Tasks not running concurrently by custom LINQ operator

Question

I am attempting to create a concurrent version of SelectAwait (and others) present as part of System.Linq.Async which provides extension methods to IAsyncEnumerable. This is the code that I am using:

private async IAsyncEnumerable<TOut> SelectParallelAsync<T, TOut>(
    this IAsyncEnumerable<T> enumerable, Func<T, Task<TOut>> predicate)
{
    var sem = new SemaphoreSlim(1, 10);
    
    var retVal = enumerable.Select(item => {
        var task = Task.Run(async () => {
            await sem.WaitAsync();
            var retVal = await predicate(item);
            sem.Release();

            return retVal;
        });

        return task;
    });

    await foreach (var item in retVal)
        yield return await item;
}

Enumerable is a simple enumerable from 0-1000. The code is being called as

.SelectParallelAsync(async i =>
{
    Console.WriteLine($"In Select : {i}");
    await Task.Delay(1000);
    return i + 5;
});

I was expecting all the tasks to get started immediately and being run 10 at a time. However, they get triggered one after another. Is there any way I can achieve something like this? Much appreciated.

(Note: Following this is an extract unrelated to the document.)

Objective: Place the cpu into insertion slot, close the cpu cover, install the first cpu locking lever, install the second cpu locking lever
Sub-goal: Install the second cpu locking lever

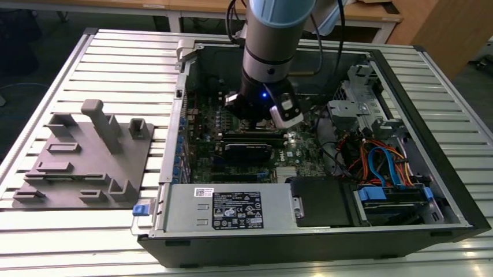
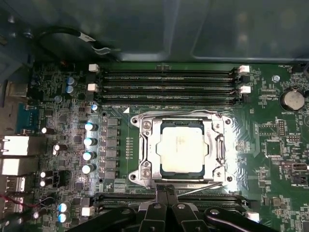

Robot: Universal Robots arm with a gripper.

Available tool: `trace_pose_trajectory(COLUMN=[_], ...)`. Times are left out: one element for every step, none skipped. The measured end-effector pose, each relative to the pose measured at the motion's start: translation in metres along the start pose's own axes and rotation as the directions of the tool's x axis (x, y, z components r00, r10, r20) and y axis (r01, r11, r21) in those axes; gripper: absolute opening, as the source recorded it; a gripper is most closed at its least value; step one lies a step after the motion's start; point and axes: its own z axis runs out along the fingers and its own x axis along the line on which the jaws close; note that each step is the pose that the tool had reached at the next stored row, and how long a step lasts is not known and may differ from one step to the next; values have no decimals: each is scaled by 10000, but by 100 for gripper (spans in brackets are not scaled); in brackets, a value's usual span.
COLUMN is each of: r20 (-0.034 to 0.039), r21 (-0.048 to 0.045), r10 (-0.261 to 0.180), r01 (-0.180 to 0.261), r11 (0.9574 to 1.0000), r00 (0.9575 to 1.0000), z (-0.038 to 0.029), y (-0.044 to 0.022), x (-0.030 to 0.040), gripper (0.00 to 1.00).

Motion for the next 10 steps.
trace_pose_trajectory(r20=[1,1,1,1,1,1,0,0,1,1], r21=[-33,-44,-45,-45,-45,-45,-45,-45,-45,-46], r10=[1,2,2,1,1,0,1,1,1,0], r01=[-1,-2,-2,-1,-1,0,-1,-1,-1,0], r11=[10000,10000,10000,10000,10000,10000,10000,10000,10000,10000], r00=[10000,10000,10000,10000,10000,10000,10000,10000,10000,10000], z=[3,4,4,4,7,10,10,10,10,11], y=[-3,-3,-3,-3,-4,-4,-4,-4,-4,-4], x=[0,0,0,0,0,0,0,0,0,0], gripper=[10,10,10,10,10,10,10,10,10,10])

EDIT: I am using semaphore instead of Parallel.ForEach or .AsParallel().WithMaxDegreeOfParallelism because I want to share this semaphore between multiple methods. Furthermore, PLINQ is not exactly very extendable and I can't add my own extension methods to it.

EDIT 2 : Added my own solution for sake of completion.

Your `await foreach` is asynchronously enumerating each item one at a time. You need to throttle the enumeration as well as the `predicate`. A bounded Channel should work. — Stephen Cleary, Jan 23 '23 at 17:48
@StephenCleary I also tried to force enumeration by calling `ToListAsync` and that sets the return type to be `List>`. I was assuming doing this would start the enumeration and since I am not awaiting tasks in this new step, tasks (throttled by `SemaphoreSlim`) will be launched concurrently. But that still forces enumeration to be one at a time. Can you explain why as well? — Grimson, Jan 23 '23 at 17:57
@StephenCleary I am also trying to avoid Channels since I am not very familiar with them. Can you provide a code sample without Channels (if possible). I am also not sure how I can share maximum tasks/semaphore between them so that I can share this throttling behavior among all the related methods. — Grimson, Jan 23 '23 at 18:00

score 1 · Accepted Answer · answered Jan 23 '23 at 23:00

The enumeration of the source IAsyncEnumerable<T> enumerable is driven by the enumeration of the resulting AsyncEnumerable<TOut>. When the consumer of the resulting sequence requests the first TOut element of the sequence, at that point a T value will be requested from the source IAsyncEnumerable<T> enumerable. Then the value will be projected to a Task<TOut>, then this task will be awaited, and finally the result of the task will returned to the consumer. Everything happens sequentially. There is no concurrency. There is no internal activity before the consumer asks for an element, and after the element has been delivered to the consumer.

Adding concurrency to a LINQ operator is much more involved than it might appear from the first glance. It means that when the consumer asks for the first element, 10 tasks must start at once. And when any of these tasks completes, another task must start automatically in its place, without the consumer asking for it. And there must be a limit to how many tasks can be stored internally, that have not yet been requested by the consumer. And no more tasks should be started when this limit is reached, until the consumer takes one and creates an empty slot. And you must think what to do with the internal mechanism that actively starts the tasks and watches for their completion, in case the consumer decides that it had enough, and won't request any more elements (by exiting the consuming loop). And you must also think what to do with the stored tasks, in case the one that is about to be delivered to the consumer has failed. And what if more than one tasks have failed? And what to do in case the enumeration is canceled with a CancellationToken?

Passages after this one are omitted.